Free Pete Rose

Question: Over in the National League Championship Series, the Washington Rationals and the St. Louis Ordinals (known as the “Ords” for short) are also evenly matched. Again, both teams are equally likely to win each game of the best-of-seven series.

You enter a competition in which you must predict the winner of each of the seven games before the series begins. If any or all of the fifth, sixth or seventh game are not played, you are not credited with predicting a winner.

You win the competition if you predict at least two games correctly. If you optimize your strategy for picking winners, what is the probability you will win the competition?

Extra credit: You enter a second competition in which you must pick the winner of the first game and then of each next game, knowing who won in all the previous games. Again, if you optimize your strategy, now what is the probability you will predict at least two games correctly?

(FiveThirtyEight)

Solution

In the standard credit problem, there are $4$ solutions that perform optimally.

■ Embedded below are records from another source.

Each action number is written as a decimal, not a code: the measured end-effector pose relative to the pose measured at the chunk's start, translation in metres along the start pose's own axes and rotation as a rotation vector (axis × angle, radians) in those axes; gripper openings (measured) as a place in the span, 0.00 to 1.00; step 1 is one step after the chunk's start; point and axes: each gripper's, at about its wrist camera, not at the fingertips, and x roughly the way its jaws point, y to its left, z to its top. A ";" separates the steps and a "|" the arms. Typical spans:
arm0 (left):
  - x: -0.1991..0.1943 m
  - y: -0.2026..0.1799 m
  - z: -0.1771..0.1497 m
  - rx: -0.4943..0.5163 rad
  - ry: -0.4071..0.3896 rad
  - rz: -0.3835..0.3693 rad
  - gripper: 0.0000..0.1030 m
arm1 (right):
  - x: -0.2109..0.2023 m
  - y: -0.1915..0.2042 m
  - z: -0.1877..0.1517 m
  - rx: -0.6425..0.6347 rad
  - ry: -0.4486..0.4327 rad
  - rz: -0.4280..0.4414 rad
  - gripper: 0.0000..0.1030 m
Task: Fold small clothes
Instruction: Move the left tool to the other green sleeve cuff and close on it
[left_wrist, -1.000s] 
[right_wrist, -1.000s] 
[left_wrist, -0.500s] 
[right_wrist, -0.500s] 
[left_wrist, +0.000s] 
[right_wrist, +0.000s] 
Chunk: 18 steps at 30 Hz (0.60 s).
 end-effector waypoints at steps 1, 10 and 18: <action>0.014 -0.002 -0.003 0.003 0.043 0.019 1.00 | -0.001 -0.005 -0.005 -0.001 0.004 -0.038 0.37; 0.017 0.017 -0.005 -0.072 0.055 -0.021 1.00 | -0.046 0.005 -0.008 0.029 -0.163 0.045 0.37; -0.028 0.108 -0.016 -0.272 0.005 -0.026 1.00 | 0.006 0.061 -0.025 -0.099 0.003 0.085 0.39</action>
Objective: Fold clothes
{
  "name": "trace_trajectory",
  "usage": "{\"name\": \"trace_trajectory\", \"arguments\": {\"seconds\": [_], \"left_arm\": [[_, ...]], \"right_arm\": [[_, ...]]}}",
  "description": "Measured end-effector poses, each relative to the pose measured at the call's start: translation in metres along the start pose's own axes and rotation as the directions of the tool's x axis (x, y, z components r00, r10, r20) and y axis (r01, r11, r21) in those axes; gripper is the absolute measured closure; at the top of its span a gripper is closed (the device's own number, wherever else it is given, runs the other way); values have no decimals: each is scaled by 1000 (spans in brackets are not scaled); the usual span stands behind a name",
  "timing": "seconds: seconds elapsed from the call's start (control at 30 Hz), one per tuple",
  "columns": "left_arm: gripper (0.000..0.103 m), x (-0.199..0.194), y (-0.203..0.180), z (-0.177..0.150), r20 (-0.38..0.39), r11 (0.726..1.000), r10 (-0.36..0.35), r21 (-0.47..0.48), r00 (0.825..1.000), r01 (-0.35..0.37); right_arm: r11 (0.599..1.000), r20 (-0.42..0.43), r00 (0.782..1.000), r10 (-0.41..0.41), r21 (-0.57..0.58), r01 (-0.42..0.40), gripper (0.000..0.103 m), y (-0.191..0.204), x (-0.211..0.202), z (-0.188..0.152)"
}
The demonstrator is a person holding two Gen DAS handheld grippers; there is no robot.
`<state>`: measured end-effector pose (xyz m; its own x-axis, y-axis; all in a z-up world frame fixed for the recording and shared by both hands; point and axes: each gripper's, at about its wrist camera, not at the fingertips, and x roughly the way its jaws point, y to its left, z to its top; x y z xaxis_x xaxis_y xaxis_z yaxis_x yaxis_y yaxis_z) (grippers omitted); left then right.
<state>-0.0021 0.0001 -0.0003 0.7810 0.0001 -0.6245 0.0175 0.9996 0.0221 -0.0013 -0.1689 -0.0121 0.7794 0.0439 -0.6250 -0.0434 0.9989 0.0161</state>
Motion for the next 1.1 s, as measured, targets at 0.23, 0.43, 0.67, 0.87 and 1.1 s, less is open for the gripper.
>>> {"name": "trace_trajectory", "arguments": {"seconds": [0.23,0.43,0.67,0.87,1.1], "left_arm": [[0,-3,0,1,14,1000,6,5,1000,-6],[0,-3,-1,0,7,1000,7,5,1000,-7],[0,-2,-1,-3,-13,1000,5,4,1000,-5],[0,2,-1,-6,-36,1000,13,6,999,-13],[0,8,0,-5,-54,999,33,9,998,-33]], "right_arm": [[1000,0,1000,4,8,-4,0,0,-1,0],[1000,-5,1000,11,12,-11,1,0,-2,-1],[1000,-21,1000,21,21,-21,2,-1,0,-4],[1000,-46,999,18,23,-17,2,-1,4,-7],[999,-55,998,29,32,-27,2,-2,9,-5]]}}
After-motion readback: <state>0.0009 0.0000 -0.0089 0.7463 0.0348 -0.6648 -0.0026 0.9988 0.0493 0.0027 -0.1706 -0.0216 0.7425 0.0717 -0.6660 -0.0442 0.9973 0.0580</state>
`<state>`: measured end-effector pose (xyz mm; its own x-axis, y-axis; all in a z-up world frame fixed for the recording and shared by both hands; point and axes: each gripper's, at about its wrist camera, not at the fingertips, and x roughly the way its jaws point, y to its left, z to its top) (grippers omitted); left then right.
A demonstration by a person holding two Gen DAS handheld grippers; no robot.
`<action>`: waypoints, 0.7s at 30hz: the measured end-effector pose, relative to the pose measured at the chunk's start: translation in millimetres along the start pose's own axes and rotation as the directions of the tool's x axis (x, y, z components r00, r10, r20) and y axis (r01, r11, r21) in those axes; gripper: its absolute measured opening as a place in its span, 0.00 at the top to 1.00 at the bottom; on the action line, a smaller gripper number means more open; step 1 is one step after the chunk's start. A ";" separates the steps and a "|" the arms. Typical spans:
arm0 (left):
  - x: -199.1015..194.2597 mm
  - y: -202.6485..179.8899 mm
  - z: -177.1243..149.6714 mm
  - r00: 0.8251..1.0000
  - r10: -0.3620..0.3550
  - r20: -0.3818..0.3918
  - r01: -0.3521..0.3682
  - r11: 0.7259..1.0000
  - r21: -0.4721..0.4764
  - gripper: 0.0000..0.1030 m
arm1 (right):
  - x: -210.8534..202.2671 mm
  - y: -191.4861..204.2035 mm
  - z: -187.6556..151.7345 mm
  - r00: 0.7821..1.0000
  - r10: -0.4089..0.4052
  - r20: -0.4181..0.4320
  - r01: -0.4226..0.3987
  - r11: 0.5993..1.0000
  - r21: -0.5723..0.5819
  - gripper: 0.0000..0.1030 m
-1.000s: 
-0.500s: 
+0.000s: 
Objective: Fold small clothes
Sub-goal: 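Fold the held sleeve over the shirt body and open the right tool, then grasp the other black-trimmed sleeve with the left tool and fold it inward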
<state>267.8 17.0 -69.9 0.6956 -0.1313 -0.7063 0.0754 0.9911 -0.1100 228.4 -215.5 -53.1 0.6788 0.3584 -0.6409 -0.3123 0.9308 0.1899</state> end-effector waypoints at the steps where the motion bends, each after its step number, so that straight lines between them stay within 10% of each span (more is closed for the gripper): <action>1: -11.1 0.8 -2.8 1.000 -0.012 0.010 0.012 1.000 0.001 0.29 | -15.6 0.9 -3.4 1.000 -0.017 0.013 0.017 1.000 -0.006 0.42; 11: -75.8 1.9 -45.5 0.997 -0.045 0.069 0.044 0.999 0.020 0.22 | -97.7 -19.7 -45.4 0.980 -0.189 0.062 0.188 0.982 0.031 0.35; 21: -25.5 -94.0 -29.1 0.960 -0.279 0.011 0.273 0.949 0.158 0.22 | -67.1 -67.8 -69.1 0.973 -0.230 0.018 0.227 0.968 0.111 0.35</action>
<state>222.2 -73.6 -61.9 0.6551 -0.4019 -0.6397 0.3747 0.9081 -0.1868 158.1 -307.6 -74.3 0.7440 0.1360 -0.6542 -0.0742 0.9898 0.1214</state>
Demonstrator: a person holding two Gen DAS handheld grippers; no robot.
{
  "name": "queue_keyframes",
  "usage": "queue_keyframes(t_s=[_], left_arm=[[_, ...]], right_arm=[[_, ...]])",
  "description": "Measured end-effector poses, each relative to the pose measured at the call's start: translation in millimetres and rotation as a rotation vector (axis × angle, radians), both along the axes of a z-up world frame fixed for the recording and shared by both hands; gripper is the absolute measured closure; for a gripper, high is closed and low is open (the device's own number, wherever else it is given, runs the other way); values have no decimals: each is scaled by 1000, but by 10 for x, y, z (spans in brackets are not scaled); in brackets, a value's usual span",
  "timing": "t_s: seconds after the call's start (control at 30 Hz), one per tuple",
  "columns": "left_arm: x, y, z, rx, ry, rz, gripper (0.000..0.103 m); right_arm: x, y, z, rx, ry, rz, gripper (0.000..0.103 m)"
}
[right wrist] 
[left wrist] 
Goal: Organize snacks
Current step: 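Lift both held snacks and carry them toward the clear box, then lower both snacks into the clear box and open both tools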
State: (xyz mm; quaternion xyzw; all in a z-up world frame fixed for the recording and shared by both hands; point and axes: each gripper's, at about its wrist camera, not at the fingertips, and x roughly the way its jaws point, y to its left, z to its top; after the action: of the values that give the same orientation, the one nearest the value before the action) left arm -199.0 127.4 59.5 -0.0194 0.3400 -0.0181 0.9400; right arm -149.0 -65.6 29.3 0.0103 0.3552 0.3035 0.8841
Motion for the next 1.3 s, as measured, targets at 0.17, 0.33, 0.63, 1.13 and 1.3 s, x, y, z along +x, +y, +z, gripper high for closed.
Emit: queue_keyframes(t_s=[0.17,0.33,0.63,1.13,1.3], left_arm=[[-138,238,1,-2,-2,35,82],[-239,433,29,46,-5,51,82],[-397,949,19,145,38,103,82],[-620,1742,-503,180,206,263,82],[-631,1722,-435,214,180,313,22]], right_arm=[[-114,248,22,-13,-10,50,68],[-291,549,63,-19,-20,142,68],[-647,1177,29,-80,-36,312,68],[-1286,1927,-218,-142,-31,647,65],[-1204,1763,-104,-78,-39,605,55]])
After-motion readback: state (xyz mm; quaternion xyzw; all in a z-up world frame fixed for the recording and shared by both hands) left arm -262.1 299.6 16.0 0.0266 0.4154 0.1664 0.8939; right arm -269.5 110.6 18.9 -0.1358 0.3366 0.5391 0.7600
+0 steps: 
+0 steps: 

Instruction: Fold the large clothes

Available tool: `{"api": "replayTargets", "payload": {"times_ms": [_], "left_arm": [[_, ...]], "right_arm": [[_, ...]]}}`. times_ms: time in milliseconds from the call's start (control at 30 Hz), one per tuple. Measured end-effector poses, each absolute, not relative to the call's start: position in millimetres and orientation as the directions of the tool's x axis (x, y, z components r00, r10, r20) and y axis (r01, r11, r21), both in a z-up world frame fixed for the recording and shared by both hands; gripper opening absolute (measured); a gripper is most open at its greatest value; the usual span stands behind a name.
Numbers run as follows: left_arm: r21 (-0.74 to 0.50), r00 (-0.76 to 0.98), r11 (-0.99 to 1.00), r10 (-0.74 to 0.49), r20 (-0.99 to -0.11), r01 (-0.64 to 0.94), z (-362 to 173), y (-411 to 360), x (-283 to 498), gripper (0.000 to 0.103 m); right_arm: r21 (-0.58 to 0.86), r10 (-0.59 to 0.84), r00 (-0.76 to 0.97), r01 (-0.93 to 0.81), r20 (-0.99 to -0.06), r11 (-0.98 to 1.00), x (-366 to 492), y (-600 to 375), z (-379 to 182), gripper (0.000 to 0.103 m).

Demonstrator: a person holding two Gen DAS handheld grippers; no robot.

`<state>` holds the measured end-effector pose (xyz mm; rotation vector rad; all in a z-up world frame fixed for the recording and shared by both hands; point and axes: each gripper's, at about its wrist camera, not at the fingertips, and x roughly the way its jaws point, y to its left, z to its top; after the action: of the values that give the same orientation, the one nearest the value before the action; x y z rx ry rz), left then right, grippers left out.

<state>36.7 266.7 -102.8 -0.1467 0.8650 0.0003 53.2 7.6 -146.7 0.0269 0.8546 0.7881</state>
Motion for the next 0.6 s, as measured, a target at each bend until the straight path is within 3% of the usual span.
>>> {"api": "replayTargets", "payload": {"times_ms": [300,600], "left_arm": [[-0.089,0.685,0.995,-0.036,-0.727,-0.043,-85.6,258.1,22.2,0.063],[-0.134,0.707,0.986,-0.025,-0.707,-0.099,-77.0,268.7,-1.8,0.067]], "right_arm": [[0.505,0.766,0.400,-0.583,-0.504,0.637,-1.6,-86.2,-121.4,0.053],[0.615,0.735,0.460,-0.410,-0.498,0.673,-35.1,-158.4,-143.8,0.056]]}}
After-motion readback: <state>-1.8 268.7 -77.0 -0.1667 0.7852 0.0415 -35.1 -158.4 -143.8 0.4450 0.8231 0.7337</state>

One such solution is to bet on player A in the first four games, then player B in the last three games, $\tt{AAAABBB}.$ This only fails to produce $2$ correct predictions in the case where player B sweeps the series, or if player A wins in seven games while winning the last three games $\left({\tt BBBAAAA, BBABAAA, \ldots}\right)$.

So, the chance to win with it is

\[1 - \frac{1}{2^4} - \binom{4}{1}\times\frac{1}{2^7} = 90.625\%.\]

The main event

After each game, we have the opportunity to play our best, so long as we’re not in a hopeless position.

Hopeless positions

Hopeless positions are exactly those that we have no chance to win from. Concretely, any position where A or B have won more than half the games but we still have less than 2 correct guesses logged.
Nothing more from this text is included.